↓↓↓

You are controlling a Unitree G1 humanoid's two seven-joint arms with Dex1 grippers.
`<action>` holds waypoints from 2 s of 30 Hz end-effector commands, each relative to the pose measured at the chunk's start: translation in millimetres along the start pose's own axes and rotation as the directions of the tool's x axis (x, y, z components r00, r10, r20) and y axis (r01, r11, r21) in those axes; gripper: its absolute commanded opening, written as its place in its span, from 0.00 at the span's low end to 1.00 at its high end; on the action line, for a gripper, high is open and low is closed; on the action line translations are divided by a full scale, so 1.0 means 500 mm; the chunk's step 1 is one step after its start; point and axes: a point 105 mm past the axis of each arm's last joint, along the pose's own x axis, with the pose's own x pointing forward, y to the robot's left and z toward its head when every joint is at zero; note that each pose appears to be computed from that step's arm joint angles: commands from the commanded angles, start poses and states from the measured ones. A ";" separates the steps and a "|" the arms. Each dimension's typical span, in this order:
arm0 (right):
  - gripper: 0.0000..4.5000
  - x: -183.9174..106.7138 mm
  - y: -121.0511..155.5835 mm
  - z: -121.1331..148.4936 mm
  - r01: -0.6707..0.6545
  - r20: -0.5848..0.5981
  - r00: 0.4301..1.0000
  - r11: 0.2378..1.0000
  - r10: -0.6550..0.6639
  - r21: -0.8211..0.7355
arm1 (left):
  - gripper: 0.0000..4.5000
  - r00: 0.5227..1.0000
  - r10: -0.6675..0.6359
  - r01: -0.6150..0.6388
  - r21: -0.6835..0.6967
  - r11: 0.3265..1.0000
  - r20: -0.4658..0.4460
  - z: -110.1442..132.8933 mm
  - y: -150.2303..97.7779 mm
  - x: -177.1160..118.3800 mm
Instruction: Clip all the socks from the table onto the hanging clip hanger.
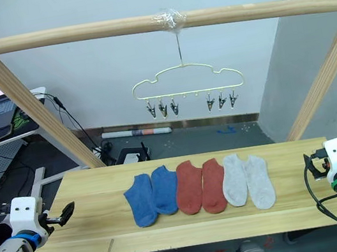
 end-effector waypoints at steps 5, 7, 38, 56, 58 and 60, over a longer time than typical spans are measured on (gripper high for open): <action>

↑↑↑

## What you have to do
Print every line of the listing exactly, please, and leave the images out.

## Response area
You are controlling a Unitree G1 humanoid's two seven-joint arms with Dex1 grippers.
`<action>` holds waypoints from 2 s of 30 Hz end-effector commands, each relative to the pose measured at the chunk's start: translation in millimetres along the start pose's own axes and rotation as the directions of the tool's x axis (x, y, z components r00, r10, r20) and y axis (r01, r11, r21) in those axes; gripper: its absolute commanded opening, written as its place in its span, from 0.00 at the span's low end to 1.00 at its high end; on the action line, for a gripper, high is open and low is closed; on the action line translations are divided by a full scale, so 1.0 means 500 mm; the chunk's step 1 is one step after its start; point and axes: a point 105 mm past the axis of each arm's last joint, along the pose's own x axis, with the pose's own x pointing forward, y to the robot's left and z toward its head when every joint is at zero; note that each pose appears to be computed from that step's arm joint angles: commands from the commanded angles, start poses and states from the measured ones. A ";" separates the steps and a "|" the arms. Each dimension's typical span, in this order:
arm0 (right):
  - gripper: 0.0000..4.5000
  - x: -183.9174..106.7138 mm
  - y: -121.0511..155.5835 mm
  - z: -121.1331..148.4936 mm
  - r01: -0.6707..0.6545
  - r20: -0.5848..0.5981
  - r00: 0.4301..1.0000
  - r11: 0.2378..1.0000
  - r10: -0.6550..0.6639
  - r21: -0.8211..0.7355
arm1 (left):
  - gripper: 0.0000..4.5000
  - r00: 0.5227..1.0000
  - r10: -0.6675..0.6359
  - r01: -0.6150..0.6388
  - r21: -0.6835..0.6967
  - r11: 0.3265..1.0000
  - r20: -0.4658..0.4460
  - z: -110.1442..132.8933 mm
  - y: -150.2303..97.7779 mm
  - x: -177.1160..118.3800 mm
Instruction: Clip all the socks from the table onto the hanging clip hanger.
 end-effector waypoints at steps 5, 7, 38, 56, 58 and 60, over a longer time than typical spans are measured on (gripper high for open): <action>

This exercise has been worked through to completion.